[[ The records, beginning ]]

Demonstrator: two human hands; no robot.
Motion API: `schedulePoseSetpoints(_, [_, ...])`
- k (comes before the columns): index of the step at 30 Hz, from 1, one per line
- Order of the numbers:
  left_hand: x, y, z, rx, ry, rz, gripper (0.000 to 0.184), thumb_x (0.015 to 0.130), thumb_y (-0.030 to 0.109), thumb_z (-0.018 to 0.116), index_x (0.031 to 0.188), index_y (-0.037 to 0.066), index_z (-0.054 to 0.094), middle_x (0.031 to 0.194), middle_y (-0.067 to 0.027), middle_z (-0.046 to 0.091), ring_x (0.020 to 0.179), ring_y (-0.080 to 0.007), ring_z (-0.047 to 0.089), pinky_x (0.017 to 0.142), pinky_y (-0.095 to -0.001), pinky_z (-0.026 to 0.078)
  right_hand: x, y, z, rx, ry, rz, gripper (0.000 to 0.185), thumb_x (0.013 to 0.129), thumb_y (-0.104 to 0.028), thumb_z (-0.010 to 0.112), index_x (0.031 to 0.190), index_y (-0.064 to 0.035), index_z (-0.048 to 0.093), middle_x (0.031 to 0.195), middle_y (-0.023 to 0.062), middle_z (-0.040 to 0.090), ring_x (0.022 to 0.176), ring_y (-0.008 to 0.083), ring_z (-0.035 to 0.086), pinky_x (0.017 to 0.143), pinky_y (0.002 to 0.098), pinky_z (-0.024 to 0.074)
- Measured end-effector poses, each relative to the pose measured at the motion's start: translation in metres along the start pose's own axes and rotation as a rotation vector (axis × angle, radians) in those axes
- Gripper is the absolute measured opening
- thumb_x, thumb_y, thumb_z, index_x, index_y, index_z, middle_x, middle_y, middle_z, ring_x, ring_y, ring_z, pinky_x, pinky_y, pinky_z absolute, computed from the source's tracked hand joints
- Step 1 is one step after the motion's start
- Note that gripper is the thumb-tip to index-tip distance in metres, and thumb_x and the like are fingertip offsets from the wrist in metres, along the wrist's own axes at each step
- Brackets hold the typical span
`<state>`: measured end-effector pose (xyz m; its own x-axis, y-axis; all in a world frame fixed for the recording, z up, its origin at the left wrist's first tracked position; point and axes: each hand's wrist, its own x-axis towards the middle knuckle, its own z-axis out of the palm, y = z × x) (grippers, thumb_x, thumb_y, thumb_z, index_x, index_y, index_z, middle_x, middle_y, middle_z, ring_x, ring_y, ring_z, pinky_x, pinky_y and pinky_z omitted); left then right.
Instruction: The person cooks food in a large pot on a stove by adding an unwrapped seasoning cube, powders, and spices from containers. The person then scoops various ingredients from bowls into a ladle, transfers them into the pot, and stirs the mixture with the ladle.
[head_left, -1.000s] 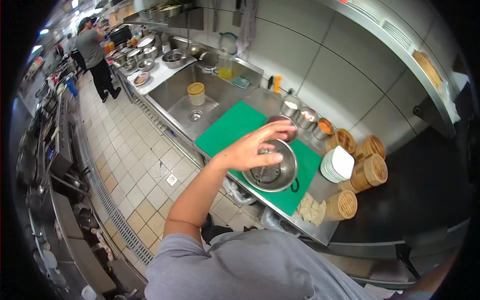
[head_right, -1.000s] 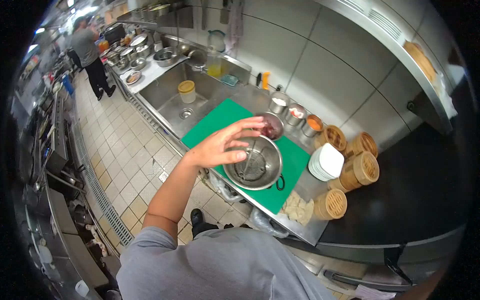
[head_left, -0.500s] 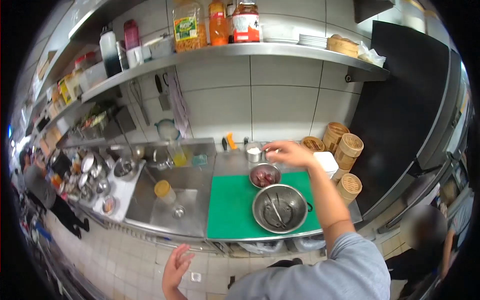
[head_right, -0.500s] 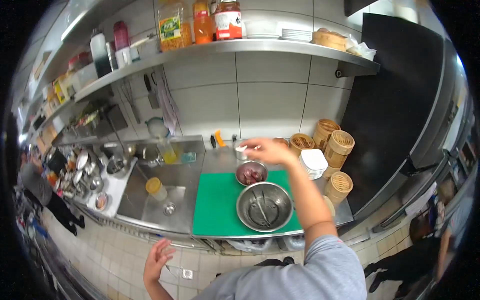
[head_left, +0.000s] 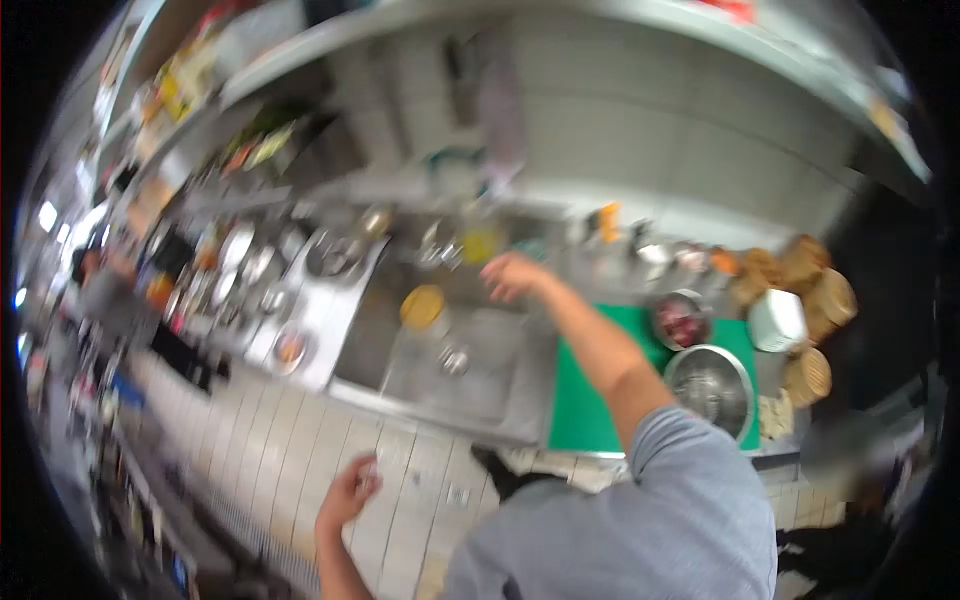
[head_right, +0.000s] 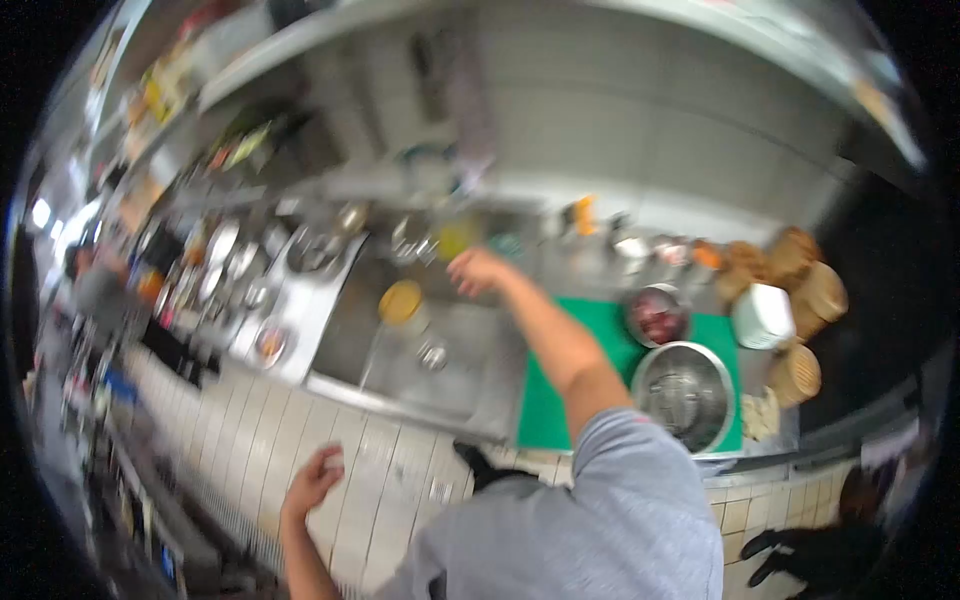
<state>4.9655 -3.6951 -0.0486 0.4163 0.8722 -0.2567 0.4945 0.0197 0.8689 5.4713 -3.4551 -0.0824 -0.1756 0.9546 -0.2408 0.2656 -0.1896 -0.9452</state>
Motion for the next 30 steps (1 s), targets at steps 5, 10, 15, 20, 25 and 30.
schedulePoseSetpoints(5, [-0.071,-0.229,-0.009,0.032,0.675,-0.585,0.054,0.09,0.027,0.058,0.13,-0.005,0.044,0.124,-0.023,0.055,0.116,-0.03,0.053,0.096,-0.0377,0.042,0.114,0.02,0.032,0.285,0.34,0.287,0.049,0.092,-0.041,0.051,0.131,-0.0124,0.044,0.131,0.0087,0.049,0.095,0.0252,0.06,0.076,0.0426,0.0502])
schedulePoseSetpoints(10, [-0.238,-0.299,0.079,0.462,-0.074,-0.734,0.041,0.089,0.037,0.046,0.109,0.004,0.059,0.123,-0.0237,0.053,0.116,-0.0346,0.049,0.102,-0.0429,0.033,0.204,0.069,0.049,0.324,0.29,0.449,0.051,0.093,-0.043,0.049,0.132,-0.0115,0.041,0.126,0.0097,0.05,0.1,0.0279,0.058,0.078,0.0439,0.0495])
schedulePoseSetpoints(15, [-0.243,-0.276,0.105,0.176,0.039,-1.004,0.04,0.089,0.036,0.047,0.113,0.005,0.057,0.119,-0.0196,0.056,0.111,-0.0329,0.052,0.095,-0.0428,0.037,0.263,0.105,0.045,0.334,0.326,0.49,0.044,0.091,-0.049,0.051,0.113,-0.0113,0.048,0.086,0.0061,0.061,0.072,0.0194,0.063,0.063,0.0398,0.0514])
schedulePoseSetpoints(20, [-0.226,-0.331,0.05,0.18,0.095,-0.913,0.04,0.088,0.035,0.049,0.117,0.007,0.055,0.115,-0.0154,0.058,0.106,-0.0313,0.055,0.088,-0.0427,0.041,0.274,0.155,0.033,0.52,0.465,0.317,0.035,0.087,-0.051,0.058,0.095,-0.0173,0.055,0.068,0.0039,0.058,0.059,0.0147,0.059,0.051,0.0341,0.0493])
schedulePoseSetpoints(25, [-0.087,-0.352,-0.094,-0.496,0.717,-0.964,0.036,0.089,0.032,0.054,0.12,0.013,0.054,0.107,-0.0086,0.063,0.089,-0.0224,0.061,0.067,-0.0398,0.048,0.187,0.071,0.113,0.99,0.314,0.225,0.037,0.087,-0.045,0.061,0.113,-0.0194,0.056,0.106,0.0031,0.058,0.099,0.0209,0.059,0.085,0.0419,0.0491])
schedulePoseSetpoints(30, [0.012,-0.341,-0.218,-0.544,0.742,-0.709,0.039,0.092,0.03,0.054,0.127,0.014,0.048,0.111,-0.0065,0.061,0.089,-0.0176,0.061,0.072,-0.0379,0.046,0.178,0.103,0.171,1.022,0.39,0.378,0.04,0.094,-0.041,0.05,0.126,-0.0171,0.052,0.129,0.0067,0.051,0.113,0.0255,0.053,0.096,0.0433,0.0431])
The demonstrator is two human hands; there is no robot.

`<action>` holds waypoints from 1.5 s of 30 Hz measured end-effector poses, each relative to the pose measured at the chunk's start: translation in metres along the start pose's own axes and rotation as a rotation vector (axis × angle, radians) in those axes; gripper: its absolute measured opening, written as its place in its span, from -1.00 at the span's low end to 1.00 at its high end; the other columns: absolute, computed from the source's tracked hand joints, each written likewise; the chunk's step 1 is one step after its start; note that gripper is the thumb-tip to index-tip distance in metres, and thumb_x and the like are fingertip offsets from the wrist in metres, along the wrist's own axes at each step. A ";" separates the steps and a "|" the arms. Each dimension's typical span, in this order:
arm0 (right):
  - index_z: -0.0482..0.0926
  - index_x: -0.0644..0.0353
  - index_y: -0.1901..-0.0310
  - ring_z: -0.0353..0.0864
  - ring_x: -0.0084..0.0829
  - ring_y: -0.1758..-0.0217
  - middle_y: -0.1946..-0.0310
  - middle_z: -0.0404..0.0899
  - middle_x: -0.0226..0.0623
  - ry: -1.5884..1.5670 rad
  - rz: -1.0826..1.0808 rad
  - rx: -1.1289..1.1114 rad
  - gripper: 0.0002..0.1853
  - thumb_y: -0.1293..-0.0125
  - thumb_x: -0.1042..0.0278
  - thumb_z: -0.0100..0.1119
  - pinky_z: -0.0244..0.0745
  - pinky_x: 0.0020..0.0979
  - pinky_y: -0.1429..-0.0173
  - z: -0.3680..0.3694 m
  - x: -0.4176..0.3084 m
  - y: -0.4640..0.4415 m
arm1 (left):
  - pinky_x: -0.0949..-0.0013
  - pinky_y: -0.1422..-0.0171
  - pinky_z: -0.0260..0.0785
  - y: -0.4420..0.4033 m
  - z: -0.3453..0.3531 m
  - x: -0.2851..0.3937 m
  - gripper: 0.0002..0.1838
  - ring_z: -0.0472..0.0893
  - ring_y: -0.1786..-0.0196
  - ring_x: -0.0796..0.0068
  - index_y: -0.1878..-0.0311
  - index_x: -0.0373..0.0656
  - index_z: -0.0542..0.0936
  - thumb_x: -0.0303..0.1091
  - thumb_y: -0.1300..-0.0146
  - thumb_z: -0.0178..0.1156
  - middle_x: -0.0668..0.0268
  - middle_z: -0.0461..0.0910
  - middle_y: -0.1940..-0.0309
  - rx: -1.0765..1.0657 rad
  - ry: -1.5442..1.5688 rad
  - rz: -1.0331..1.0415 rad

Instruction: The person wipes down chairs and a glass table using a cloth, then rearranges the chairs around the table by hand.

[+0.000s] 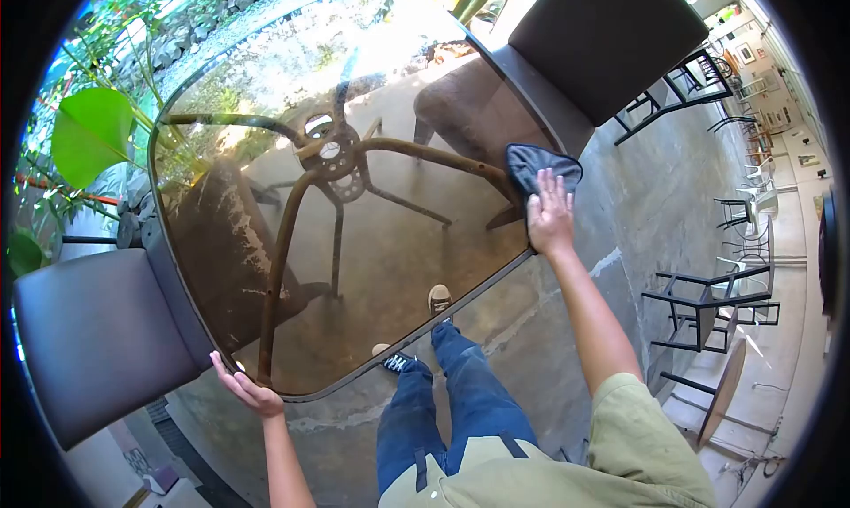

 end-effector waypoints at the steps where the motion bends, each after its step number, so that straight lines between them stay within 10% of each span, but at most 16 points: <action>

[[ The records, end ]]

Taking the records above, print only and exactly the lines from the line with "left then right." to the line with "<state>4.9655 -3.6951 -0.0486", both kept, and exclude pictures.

**Written answer**
`<state>`: measured end-effector pose (xyz m; its own x-axis, y-axis; all in a world frame fixed for the recording, z up, its origin at the left wrist's first tracked position; point and axes: each hand's wrist, its own x-axis towards the middle knuckle, its own z-axis out of the palm, y = z × x) (grippers, thumb_x, thumb_y, thumb_z, index_x, index_y, index_z, middle_x, middle_y, middle_z, ring_x, ring_y, ring_z, pinky_x, pinky_y and pinky_z omitted); left then right.
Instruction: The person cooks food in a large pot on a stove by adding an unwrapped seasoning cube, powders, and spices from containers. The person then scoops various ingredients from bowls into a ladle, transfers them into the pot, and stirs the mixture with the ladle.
[head_left, -1.000s] 
[head_right, -1.000s] 
[head_left, -0.500s] 
[head_right, -0.500s] 
[head_left, +0.000s] 
[head_right, +0.000s] 
<state>4.9655 -3.6951 -0.0486 0.4163 0.8722 -0.2567 0.4945 0.0197 0.8689 5.4713 -3.4551 -0.0824 -0.1756 0.9546 -0.2408 0.2656 -0.1896 -0.9452</state>

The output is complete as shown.